How do I integrate envoy as a gateway, auth0 as an authentication system and OPA as an authorization system?

I'm working on a server configuration with:

• envoy proxy as a gateway, with a simple python web server behind it to serve web pages and API calls.
• Auth0 to authenticate my users.
• OPA as the Authorization system.

I've used a docker-compose.yml similar to this to create the envoy and OPA setup. I've implemented the Auth0 with OPA installation guide, so I have the Auth0 data in my encrypted session cookie after login (on which the authorization logic will work on). I've also found useful resources like this, that implement almost the exact flow I'm looking for.

All implementations, examples and guides I've found do not use this exact configuration, and have an additional piece of code that decodes the session data from the cookie, and extracts the user info (id_token) before calling the OPA service. Sometimes as part of the web server code (which defeats the purpose of the envoy gateway in my case).

I feel very close to an elegant design with little or no boiler plate code and with no overlap in responsibility between services. What am I missing? Is there an envoy filter that extracts the encrypted session from the cookie I should use before calling OPA? Perhaps OPA can decrypt the session data from the cookie?

Is there something inherently wrong in my design?

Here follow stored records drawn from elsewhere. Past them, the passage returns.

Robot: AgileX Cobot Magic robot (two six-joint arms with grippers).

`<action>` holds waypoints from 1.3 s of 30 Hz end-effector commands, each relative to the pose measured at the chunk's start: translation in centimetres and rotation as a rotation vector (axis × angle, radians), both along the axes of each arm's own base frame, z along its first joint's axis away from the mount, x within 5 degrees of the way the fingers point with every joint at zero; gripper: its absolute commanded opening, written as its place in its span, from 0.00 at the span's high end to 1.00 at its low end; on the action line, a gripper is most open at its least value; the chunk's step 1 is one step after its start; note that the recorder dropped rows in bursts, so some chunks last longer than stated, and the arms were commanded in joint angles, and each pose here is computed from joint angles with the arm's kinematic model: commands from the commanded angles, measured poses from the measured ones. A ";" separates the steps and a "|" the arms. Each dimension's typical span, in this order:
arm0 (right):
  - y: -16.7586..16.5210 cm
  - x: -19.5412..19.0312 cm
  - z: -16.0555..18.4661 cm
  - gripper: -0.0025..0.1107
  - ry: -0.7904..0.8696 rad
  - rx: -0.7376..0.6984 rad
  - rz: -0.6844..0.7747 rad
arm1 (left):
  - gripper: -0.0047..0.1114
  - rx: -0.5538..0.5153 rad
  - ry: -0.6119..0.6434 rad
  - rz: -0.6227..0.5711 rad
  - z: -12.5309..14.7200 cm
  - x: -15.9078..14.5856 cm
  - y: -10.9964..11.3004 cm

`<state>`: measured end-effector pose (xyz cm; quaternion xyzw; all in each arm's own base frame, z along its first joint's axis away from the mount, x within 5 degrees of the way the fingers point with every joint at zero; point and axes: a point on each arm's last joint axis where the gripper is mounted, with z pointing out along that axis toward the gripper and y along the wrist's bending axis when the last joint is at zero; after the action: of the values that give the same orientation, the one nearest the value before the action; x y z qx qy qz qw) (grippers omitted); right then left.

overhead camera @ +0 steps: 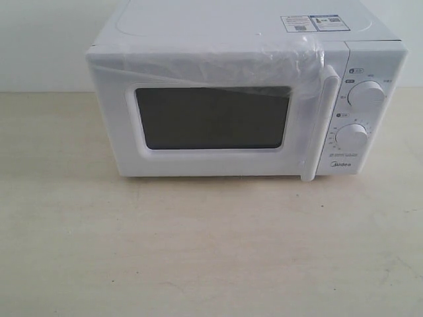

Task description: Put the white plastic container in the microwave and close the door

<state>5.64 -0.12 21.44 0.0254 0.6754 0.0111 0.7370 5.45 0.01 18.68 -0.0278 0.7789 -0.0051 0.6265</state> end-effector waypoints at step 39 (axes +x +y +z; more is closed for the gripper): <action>0.0 -0.3 -3.2 0.98 0.343 -0.070 0.002 | 0.92 0.000 0.001 0.001 -0.1 0.0 0.0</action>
<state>5.37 -0.12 18.17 0.0008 0.7938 -0.0131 0.6081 5.45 0.01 18.68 -0.0278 0.7789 -0.0051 0.6265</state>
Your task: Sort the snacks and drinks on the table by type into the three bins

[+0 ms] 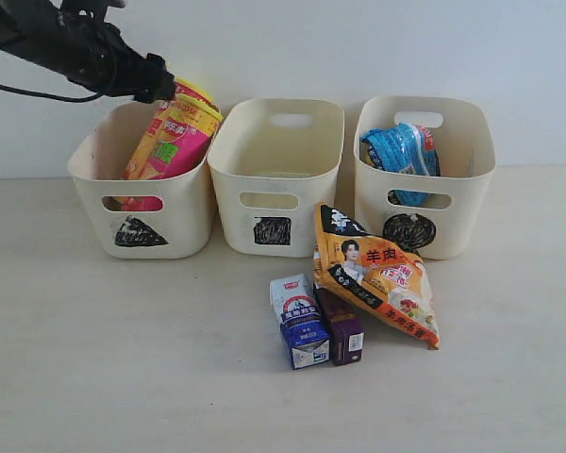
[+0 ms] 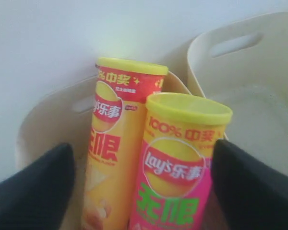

The best solution I came up with (especially in a docker-compose environment) is:

1. The standard Envoy Proxy docker image (envoyproxy/envoy)
2. The standard OPA docker image (openpolicyagent/opa)
3. The built-in Envoy OAuth filter (envoy.filters.http.oauth2). It would have been great if I could find an envoy OIDC implementation, but this ticket (https://github.com/envoyproxy/envoy/issues/21982) suggests there isn't much interest in it. I'm not sure why... For a web based solution, the filter will route the IdToken from the authentication service, to the browser cookie.
4. The built-in Envoy External Authorization filter (envoy.filters.http.ext_authz) configured to point to the OPA service. This filter routes the cookie (with the IdToken) to the OPA service, allowing permissions based on user info from the auth service.
5. The built-in Envoy JWT filter (envoy.filters.http.jwt_authn), configured with remote_jwks to get authentication info directly from Auth0 (in my case)
6. Your backend services (web or API). They will not need any authentication / authorization logic.
7. An Auth0 account set up (in my case) for the envoy auth filter to work with. One might want to put user authorization data there.

In this solution, there is ZERO boilerplate code. No extra plugins to build into envoy, etc. Every component is separately configured using config files (OPA rego policy file, envoy yaml, and docker-compose to connect everything).

It was slightly difficult to find documentation to configure things correctly. Please comment if you'd like me to share more details.